- Prompt: From the data below, return all lines holding the string "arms".

■ ■ ■ ■

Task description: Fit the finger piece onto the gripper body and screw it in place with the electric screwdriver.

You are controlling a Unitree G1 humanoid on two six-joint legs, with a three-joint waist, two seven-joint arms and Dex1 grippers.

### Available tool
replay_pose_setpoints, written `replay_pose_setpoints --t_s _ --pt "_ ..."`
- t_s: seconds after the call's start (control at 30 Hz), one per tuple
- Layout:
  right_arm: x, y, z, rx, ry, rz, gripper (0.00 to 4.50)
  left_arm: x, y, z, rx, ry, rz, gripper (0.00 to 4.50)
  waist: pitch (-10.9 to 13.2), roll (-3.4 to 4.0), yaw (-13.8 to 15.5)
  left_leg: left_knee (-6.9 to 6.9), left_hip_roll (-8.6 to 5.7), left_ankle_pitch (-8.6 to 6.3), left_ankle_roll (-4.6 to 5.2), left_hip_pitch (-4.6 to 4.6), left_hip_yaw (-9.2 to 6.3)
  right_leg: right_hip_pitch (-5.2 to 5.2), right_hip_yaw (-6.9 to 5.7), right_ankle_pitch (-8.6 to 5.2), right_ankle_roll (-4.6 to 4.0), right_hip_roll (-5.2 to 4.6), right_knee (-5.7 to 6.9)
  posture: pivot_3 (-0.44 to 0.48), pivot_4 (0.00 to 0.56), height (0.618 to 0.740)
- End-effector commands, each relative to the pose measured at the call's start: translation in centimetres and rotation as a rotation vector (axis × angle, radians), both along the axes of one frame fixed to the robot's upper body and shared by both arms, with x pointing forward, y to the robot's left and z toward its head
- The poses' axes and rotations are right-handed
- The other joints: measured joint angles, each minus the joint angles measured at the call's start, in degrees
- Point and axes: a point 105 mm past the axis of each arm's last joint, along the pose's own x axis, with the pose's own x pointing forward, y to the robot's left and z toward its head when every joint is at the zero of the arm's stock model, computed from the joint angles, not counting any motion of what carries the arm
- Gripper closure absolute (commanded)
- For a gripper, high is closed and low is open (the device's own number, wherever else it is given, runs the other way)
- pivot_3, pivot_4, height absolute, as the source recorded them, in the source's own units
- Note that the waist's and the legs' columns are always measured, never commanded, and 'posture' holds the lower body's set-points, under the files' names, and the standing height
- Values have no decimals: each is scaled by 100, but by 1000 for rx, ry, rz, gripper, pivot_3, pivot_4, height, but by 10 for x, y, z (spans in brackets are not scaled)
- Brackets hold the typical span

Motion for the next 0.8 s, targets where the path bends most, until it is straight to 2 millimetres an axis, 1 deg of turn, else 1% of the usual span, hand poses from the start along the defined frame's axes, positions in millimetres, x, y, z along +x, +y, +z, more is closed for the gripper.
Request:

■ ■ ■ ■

- Written answer:
You are controlling a Unitree G1 humanoid on two six-joint legs, with a three-joint waist, two seven-joint arms and Dex1 grippers.
- End-effector commands, each relative to the pose measured at the call's start: translation in centimetres and rotation as a rotation vector (axis × angle, radians), both along the axes of one frame fixed to the robot's upper body and shared by both arms, with x pointing forward, y to the robot's left and z toward its head

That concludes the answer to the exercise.